++++ SUPPLIED MATERIAL

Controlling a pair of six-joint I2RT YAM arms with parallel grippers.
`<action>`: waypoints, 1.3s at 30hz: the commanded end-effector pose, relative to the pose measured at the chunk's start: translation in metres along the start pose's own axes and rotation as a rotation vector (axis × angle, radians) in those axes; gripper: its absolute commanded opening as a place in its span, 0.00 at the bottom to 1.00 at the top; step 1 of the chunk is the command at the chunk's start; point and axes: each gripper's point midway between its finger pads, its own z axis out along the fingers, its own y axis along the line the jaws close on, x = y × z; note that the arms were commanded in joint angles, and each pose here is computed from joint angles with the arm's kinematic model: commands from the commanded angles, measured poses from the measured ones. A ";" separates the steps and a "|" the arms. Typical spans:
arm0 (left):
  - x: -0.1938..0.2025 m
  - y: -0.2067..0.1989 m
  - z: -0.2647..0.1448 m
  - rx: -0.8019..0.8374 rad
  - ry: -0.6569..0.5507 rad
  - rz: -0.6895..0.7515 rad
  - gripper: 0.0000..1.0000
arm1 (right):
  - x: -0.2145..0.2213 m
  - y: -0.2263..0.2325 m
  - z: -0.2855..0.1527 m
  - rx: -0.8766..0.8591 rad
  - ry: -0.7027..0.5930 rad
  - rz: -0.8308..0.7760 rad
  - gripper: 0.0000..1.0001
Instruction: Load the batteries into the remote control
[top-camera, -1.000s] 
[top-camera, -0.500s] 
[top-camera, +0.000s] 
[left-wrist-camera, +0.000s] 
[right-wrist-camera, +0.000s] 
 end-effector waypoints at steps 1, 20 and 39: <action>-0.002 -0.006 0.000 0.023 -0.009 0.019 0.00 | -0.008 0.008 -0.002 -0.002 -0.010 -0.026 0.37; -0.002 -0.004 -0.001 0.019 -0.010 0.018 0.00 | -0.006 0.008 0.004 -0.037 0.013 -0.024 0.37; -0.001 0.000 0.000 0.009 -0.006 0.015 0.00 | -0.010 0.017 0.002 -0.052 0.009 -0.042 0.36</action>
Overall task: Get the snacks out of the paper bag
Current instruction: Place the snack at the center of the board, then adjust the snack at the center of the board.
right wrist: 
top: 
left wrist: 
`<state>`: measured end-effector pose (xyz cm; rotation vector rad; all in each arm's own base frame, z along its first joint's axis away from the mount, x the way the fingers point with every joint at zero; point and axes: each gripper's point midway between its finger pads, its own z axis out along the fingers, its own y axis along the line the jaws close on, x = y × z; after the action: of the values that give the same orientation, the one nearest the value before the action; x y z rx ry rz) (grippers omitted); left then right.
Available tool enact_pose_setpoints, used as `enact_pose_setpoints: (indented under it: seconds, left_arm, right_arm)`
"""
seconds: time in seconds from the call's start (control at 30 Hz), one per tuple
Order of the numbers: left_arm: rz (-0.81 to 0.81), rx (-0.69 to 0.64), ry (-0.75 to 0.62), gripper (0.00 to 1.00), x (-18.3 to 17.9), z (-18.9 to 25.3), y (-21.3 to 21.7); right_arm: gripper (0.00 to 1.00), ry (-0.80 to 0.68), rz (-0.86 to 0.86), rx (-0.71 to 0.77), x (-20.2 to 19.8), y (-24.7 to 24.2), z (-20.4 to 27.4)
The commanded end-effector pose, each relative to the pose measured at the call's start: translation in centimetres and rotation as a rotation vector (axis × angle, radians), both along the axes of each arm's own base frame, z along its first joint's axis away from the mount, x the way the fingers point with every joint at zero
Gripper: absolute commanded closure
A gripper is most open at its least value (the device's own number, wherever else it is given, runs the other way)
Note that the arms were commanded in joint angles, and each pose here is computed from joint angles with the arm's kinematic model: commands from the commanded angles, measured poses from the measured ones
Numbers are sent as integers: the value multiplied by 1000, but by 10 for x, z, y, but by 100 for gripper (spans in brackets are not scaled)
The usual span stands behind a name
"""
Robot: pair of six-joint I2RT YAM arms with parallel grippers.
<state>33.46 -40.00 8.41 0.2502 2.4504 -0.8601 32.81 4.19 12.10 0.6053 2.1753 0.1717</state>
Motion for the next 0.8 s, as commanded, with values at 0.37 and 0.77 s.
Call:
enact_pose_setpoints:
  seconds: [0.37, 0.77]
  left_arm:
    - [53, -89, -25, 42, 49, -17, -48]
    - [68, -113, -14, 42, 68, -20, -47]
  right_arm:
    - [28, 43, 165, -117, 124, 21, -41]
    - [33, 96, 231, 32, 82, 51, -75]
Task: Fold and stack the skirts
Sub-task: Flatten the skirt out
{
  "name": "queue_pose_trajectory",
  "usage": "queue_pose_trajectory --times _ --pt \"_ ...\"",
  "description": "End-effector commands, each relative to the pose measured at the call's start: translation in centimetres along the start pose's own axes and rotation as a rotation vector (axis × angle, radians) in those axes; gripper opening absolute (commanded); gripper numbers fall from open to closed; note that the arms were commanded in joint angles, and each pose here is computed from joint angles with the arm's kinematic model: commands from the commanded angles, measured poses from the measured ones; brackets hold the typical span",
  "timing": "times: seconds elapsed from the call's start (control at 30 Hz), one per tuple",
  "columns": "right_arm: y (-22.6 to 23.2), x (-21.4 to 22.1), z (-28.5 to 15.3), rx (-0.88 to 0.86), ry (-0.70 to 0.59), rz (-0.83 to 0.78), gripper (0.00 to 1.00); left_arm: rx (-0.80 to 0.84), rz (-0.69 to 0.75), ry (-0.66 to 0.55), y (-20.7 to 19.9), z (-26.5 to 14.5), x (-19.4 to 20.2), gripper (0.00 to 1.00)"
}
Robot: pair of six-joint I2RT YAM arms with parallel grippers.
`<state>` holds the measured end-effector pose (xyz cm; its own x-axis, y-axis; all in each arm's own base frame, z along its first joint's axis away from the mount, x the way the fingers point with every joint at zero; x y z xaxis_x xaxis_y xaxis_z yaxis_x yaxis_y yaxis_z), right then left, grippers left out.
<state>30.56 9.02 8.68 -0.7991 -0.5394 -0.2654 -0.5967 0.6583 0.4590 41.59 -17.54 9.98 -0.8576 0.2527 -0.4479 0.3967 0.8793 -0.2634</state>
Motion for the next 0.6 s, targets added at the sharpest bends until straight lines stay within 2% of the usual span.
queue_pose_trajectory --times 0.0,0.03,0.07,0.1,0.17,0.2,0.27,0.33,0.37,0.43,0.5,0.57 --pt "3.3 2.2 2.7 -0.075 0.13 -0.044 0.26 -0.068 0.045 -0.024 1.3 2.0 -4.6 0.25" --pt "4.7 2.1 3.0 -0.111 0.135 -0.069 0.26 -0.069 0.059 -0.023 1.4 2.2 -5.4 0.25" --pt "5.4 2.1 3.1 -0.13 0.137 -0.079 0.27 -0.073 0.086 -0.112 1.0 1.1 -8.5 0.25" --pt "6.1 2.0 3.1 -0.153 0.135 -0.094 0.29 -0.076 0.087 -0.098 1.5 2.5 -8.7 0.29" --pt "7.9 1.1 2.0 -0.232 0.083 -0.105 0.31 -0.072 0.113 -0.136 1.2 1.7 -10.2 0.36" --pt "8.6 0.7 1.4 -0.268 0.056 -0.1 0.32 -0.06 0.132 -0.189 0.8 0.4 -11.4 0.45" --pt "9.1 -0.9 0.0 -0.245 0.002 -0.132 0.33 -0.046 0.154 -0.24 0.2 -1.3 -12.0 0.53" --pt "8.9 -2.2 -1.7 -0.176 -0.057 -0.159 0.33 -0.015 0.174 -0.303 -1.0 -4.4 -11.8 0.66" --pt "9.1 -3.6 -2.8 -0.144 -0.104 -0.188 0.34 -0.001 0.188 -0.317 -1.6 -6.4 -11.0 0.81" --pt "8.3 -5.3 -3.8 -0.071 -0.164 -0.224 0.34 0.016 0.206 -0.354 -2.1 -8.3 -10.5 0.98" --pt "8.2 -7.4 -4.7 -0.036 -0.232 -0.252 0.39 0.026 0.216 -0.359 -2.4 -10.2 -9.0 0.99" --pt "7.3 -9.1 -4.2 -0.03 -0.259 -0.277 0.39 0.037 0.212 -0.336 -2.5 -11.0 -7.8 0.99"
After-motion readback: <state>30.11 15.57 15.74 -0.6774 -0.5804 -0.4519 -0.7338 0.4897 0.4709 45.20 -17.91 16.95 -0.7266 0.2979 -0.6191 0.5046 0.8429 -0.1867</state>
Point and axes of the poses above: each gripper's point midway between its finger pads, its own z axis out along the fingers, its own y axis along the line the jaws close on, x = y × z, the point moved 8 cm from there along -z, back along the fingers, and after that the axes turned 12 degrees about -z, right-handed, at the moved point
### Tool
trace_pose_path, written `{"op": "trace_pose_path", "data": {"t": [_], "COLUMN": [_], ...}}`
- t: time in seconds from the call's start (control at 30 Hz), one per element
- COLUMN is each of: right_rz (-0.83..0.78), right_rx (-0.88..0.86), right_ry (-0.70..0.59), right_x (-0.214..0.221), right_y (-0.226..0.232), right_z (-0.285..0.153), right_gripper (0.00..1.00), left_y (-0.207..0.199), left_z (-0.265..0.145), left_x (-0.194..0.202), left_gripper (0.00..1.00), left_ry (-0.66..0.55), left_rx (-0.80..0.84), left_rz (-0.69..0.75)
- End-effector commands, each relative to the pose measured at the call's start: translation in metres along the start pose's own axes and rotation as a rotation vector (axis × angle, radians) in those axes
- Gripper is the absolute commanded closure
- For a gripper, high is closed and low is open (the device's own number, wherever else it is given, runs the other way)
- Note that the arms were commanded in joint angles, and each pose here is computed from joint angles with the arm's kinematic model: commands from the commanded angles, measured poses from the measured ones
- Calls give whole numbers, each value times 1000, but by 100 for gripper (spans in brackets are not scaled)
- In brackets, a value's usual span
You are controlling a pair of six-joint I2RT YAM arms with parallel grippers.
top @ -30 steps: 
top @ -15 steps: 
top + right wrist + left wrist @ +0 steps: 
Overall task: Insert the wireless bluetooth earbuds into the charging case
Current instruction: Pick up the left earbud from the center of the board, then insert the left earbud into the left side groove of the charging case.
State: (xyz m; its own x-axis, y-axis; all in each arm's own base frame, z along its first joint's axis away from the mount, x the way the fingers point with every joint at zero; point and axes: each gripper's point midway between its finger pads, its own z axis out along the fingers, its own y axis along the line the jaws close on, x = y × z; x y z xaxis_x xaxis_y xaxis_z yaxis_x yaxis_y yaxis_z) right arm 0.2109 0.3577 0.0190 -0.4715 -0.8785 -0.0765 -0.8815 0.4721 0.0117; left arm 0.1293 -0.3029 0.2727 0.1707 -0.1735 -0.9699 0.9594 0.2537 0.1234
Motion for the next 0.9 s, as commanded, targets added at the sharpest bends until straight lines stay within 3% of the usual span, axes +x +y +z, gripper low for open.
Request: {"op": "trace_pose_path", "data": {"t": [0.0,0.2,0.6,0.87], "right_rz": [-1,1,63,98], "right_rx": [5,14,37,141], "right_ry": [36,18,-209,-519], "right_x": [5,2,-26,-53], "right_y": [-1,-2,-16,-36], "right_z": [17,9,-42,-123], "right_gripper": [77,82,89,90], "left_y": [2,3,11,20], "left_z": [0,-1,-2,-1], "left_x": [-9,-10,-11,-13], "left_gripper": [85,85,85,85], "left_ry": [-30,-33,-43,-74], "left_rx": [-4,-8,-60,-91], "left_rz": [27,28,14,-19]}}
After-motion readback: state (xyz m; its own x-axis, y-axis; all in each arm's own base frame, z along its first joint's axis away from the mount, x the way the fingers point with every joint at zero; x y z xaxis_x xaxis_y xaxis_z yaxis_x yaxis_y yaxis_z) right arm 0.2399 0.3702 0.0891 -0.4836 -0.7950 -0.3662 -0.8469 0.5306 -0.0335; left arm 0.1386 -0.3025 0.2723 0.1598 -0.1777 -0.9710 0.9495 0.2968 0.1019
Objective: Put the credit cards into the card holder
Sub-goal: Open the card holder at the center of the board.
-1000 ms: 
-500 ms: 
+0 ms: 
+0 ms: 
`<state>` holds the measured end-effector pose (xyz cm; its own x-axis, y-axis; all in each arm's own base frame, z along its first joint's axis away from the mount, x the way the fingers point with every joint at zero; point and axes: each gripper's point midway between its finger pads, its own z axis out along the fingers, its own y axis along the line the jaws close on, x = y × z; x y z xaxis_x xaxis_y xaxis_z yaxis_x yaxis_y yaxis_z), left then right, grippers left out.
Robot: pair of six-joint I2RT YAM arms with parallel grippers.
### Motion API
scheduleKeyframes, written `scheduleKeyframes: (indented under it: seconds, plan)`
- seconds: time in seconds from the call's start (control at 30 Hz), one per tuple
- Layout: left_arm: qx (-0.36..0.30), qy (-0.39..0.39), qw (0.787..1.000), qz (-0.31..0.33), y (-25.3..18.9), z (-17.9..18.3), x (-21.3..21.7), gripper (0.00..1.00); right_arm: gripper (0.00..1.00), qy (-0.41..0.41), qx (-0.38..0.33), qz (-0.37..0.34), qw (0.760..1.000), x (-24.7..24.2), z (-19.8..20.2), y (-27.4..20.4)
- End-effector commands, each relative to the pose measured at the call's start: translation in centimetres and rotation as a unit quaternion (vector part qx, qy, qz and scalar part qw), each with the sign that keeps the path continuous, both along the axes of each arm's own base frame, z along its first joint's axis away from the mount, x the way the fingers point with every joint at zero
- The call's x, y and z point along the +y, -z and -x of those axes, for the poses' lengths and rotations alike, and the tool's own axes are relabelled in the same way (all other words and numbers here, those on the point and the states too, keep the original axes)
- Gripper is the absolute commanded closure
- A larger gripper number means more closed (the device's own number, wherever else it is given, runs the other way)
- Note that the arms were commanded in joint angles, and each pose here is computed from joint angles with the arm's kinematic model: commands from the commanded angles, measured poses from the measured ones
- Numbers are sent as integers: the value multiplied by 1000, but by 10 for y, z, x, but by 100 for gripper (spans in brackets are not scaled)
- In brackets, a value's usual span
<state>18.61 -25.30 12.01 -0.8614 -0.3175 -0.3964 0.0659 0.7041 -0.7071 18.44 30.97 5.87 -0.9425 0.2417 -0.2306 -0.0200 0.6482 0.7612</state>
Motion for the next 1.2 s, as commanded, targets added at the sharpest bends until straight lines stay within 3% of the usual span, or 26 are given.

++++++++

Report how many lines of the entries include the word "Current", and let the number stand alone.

● ANSWER BOX
2